Imagine if Governor Ikpeazu’s idea cruises under a national impetus.The Abia State governor has been in the forefront of galvanising anonymous Igbo geniuses in Aba.  He wants to make their inventiveness into cottage industries first, and later flower into bowers of commerce. A lot of federal support can import these youths of promise to every state, so those products that many see as imitation will become the envy of the originals. After all, that was how Japan and Taiwan became Trojans of global commerce.

We cannot say enough of the Edo. Forget the impunity of its governor with a contrived legislature. The Edos, also a mini-Nigeria, have been a bastion of arts and furniture, an industry also troubled as the herdsmen are troubling us. Imagine all the geniuses in Edo furniture have money to design and carve chairs and upholstery, instead of the millions the elites pay to import. Also the western world swoons over Edo artworks, from Oxford to Berlin to New York.

The Ijaw, with fishing acumen, ought to enjoy special allocation, so they go all over the country to fish. Even where there are dry lands, we can make artificial lakes. Where the lakes are abandoned, we can revive them in places like Kano, stock them with fish and allow them to grow into fishing centres all over the country, whether in Borno or Benue.

With this federal arrangement, no one would pitch any hate at the RUGA plan as hegemonic or fulanisation. It will be either mutually assured benefit or destruction between south and north, between tribe and tribe, between faiths. Either an embrace for warmth or suffocation.

In the north, the sabon gari will have special funding, just as the Hausa quarters like the one near my childhood church in Warri will enjoy same. RUGA as a ploy will become a ruse. This way, we can reinvent the Bororo lifestyle by making every tribe a sort of Bororo.

Bard as wayfarer

Since we are in the mood of satire today, let’s refer to a master.  Just before the COZA firestorm, Professor Wole Soyinka spun a tale of a modern-day wayfarer online. In a business class cabin, Soyinka had occupied a seat, before a youngster, described  by oil baron Tonye Cole as all biceps and tattoo, appeared and asked the prof to leave his window seat. The man insisted in spite of pleas. Soyinka rose for him. The picture of Soyinka on the seat with the shadowy face of the impudent fellow is on facebook.
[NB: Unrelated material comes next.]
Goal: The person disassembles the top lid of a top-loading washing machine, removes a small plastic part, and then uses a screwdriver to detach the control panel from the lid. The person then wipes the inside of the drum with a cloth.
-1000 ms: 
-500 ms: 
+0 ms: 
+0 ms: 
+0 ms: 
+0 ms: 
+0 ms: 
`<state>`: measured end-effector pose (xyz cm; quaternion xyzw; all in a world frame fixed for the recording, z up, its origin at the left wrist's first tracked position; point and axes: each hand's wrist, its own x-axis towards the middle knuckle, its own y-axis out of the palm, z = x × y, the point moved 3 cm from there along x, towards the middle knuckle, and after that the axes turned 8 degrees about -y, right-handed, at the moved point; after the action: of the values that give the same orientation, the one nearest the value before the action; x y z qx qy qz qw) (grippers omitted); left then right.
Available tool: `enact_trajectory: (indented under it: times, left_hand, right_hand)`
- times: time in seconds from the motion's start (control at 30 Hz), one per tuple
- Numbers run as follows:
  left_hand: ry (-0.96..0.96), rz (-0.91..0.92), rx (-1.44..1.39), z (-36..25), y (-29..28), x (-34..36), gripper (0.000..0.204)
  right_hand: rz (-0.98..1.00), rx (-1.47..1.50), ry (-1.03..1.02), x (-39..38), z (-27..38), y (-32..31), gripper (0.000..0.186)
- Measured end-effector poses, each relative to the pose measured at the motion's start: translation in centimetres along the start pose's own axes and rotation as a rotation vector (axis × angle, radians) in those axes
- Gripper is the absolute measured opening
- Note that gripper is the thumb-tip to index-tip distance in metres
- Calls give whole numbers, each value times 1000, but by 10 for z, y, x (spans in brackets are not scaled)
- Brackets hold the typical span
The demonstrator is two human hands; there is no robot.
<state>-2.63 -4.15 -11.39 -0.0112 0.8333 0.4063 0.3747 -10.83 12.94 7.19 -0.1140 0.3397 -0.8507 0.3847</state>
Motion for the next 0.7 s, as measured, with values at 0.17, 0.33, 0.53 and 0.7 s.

A fellow claimed he was the one and that he had a charming chat with the bard, and the bard told him he would do the same if he were the young guy. He also reported that he went to research Soyinka, implying he did not know of him, and he claimed to be a teacher at a faceless university abroad. Soyinka responded to Mo Abudu that he had no such exchange with the fellow and they never even spoke. No one is sure if the so-called report and the name are fiction. Some rude fellows applaud the man of biceps, while wise men  and women said he should have shown respect and left the prof there. He is not only Soyinka, he will soon be 85. Here comes the classic. Soyinka turned the episode into a work of art. Here him:

“I don’t know how much airlines succeed in raising for their charity drives through those envelopes they distribute to passengers into which their captive donors are exhorted to deposit their loose change before disembarking. Such monies are then distributed to worthy causes all over the world, especially in the pursuit of health. What I am convinced of is that they would generate a hundred times more if they were creative. For instance, they could impose a fine on passengers who take the wrong seat on boarding, even for a second. One can only rejoice in the thought of such benefits to humanity in its efforts to eradicate all kinds of diseases, especially malnutrition, and ensure the supply of nutrients that prevent the premature onset of brain impairment.

Those who permit themselves to be persuaded, even for one second that I, Wole Soyinka, having wrongly identified a seat number like millions of travellers all the time, and all over the world, would then attempt to consolidate the error in any form, through act, word, gesture, qualify to be the first beneficiaries of this vastly improved humanitarian policy.”

The bard, with a playful self-indictment, mocks all those who have made a storm out of a seat change. Especially the part about “brain impairment.” Kudos Prof. Your words set forth like dawn.